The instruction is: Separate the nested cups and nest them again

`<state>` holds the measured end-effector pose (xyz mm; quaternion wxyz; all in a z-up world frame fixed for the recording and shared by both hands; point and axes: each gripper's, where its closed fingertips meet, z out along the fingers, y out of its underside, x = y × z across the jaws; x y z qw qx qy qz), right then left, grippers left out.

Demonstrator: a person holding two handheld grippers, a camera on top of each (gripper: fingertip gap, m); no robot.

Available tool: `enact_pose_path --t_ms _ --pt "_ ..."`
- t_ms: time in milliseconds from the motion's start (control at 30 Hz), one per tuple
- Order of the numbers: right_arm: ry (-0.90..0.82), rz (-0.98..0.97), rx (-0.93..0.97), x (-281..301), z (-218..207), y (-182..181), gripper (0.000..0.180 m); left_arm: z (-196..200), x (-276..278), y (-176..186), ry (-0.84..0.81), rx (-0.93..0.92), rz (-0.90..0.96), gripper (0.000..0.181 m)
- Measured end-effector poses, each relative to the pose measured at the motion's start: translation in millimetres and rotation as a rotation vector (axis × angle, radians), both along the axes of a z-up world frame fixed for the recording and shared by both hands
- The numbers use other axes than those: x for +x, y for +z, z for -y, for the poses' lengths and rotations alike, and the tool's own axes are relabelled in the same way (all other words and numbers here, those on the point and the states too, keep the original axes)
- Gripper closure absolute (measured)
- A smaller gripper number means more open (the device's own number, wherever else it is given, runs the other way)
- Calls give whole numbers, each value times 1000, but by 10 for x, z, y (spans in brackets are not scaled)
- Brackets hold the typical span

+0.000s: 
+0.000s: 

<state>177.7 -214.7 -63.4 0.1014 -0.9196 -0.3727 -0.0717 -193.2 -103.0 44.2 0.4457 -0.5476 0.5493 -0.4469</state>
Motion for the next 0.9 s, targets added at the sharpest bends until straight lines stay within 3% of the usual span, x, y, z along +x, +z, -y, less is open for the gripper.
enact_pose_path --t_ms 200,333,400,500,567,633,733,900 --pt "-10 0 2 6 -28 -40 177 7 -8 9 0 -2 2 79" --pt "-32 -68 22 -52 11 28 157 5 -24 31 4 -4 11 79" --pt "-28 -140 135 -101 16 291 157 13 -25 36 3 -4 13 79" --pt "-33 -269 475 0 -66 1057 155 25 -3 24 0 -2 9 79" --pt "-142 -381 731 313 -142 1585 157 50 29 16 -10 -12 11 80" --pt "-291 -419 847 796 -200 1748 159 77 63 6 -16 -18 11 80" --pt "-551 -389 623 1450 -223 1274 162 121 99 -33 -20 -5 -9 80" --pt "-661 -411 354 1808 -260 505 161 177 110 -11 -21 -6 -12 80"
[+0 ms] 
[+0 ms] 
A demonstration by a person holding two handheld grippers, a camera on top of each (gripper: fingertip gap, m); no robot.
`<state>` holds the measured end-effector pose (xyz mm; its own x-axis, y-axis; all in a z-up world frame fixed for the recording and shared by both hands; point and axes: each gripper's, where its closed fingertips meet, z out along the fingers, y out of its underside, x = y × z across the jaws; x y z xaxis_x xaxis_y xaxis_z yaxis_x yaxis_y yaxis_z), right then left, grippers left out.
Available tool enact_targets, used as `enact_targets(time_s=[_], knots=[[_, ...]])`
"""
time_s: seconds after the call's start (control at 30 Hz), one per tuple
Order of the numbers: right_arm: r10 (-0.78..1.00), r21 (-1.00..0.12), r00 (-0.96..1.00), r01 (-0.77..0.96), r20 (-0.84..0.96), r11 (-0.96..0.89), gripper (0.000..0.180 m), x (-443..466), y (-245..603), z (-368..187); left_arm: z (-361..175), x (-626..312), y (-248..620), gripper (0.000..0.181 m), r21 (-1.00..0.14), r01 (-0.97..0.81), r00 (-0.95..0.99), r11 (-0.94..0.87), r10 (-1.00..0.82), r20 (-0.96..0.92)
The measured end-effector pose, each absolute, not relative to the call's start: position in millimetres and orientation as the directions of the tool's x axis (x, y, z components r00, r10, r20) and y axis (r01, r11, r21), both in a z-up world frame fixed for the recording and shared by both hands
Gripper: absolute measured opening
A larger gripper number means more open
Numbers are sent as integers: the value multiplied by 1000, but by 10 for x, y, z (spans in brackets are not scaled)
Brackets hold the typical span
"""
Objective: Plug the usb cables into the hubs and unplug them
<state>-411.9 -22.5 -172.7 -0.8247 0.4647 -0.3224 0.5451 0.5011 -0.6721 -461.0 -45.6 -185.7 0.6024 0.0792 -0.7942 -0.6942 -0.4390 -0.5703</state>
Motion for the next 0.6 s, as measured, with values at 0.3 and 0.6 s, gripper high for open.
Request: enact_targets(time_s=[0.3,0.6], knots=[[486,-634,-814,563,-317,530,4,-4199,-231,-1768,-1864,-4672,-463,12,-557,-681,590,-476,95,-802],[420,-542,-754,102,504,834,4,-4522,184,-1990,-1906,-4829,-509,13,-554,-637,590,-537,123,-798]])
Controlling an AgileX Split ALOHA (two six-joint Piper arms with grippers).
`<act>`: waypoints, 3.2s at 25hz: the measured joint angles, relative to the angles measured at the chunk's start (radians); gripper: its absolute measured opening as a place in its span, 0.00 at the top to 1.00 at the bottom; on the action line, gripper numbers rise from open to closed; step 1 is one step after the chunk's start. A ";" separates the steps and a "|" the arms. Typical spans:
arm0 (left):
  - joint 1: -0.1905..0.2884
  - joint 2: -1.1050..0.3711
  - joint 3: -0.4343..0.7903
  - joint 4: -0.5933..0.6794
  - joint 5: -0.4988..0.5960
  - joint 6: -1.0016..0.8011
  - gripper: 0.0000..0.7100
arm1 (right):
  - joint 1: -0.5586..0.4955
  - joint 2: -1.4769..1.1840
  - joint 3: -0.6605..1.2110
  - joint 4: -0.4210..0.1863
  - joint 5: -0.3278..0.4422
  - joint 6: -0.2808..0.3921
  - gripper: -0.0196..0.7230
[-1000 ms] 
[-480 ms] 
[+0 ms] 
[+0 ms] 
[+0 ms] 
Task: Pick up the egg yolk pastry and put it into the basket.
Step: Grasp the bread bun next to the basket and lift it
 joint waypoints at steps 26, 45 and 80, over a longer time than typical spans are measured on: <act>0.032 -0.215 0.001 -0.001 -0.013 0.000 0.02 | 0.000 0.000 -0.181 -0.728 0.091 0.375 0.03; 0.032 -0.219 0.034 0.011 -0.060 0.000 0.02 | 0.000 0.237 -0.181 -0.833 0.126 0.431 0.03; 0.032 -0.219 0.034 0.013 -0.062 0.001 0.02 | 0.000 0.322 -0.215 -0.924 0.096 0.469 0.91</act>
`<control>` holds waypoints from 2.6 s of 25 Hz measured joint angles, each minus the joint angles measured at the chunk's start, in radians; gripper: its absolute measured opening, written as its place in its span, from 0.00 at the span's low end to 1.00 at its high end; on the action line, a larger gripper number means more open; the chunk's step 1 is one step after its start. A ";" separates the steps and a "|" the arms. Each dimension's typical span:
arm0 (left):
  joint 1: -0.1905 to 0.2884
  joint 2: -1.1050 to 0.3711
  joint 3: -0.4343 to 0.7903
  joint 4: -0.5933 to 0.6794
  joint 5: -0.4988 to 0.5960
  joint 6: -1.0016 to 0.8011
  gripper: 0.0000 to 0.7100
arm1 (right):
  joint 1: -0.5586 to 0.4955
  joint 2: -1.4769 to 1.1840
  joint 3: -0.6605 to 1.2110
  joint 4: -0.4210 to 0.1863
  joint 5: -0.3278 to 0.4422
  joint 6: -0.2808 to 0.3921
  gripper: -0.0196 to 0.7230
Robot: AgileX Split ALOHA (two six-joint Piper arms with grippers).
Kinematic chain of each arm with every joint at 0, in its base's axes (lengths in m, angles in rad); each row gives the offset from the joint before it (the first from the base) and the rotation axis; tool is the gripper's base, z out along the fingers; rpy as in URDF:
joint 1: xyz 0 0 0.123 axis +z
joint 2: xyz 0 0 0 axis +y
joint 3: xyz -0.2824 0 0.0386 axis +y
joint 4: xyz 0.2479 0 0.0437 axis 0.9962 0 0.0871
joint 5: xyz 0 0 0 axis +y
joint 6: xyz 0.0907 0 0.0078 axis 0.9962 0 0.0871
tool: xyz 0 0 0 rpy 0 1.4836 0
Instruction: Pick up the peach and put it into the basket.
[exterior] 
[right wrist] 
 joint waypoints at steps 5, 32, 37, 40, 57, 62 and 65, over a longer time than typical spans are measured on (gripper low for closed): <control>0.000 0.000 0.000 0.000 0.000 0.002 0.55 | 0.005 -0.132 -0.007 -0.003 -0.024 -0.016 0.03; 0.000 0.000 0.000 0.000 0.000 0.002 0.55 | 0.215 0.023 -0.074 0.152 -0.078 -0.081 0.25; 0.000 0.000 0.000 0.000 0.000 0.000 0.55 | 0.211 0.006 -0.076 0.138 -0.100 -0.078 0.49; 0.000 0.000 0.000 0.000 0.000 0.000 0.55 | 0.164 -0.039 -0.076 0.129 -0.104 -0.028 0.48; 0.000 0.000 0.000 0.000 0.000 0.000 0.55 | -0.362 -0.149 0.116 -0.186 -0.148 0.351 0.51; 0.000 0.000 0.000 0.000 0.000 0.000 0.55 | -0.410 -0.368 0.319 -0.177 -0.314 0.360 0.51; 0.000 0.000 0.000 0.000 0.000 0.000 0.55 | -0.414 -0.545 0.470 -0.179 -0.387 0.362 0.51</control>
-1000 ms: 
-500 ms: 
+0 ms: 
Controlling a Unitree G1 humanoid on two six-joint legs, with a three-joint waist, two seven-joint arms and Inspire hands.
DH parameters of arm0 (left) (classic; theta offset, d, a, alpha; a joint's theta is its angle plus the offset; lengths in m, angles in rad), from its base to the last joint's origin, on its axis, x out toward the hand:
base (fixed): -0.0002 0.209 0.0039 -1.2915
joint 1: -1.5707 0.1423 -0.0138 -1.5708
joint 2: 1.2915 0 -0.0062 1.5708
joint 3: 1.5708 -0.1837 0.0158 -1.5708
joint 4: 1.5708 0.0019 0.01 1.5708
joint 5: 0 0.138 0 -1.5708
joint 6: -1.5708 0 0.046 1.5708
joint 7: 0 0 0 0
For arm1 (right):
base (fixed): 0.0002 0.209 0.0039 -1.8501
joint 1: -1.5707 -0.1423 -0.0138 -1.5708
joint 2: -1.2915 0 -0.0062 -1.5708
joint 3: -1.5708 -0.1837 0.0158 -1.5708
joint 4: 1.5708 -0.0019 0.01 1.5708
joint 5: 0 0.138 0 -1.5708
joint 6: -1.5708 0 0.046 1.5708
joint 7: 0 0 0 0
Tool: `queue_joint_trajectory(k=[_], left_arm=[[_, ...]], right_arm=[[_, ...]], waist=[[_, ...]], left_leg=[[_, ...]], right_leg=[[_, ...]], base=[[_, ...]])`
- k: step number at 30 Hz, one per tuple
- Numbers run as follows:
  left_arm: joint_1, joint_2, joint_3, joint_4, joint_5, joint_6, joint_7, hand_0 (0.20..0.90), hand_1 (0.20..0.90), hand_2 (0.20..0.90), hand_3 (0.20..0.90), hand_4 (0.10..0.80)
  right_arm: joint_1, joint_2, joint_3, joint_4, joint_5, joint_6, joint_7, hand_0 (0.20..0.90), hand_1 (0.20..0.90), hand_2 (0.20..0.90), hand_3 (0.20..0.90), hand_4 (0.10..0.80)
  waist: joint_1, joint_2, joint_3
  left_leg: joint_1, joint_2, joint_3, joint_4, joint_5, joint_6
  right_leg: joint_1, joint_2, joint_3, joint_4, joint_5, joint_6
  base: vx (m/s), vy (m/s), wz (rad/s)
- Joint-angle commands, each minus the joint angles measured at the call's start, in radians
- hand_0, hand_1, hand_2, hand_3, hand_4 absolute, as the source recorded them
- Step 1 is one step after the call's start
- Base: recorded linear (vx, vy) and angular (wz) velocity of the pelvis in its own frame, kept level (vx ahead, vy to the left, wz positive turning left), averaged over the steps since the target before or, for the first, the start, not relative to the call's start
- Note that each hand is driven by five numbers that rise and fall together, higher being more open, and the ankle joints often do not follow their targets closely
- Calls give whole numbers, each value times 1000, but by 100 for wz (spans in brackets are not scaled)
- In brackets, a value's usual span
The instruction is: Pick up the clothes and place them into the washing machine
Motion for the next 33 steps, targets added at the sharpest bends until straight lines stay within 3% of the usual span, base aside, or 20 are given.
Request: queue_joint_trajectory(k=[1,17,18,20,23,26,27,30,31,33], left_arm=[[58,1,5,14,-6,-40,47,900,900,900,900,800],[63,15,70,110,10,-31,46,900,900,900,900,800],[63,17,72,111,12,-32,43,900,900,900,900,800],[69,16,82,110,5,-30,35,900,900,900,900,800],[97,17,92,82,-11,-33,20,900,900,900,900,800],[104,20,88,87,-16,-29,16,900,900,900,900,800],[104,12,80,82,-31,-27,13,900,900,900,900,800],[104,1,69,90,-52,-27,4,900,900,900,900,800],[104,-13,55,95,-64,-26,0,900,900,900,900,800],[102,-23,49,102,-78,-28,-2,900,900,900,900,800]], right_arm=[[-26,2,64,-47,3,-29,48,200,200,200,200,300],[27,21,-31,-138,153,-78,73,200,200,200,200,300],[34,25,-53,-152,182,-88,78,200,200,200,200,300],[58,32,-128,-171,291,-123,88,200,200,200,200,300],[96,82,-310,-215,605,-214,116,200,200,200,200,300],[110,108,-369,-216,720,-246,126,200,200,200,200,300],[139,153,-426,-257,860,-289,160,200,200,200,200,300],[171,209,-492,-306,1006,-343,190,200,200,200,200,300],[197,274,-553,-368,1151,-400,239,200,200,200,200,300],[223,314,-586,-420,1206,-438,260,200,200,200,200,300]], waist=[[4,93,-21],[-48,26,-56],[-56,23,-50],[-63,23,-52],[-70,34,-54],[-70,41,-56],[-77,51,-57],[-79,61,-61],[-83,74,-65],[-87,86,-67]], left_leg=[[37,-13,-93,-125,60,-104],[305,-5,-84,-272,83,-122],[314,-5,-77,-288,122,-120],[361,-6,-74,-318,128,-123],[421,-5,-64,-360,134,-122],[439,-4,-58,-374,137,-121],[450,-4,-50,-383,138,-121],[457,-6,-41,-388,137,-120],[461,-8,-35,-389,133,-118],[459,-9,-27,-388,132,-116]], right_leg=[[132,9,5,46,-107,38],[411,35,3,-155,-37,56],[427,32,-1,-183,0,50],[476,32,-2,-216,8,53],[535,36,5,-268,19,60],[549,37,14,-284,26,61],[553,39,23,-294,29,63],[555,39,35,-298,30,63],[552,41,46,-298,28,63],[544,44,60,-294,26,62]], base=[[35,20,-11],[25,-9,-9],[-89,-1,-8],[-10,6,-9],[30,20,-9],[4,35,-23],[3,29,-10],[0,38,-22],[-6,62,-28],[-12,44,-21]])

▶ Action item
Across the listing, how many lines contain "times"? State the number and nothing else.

▶ Exercise answer
2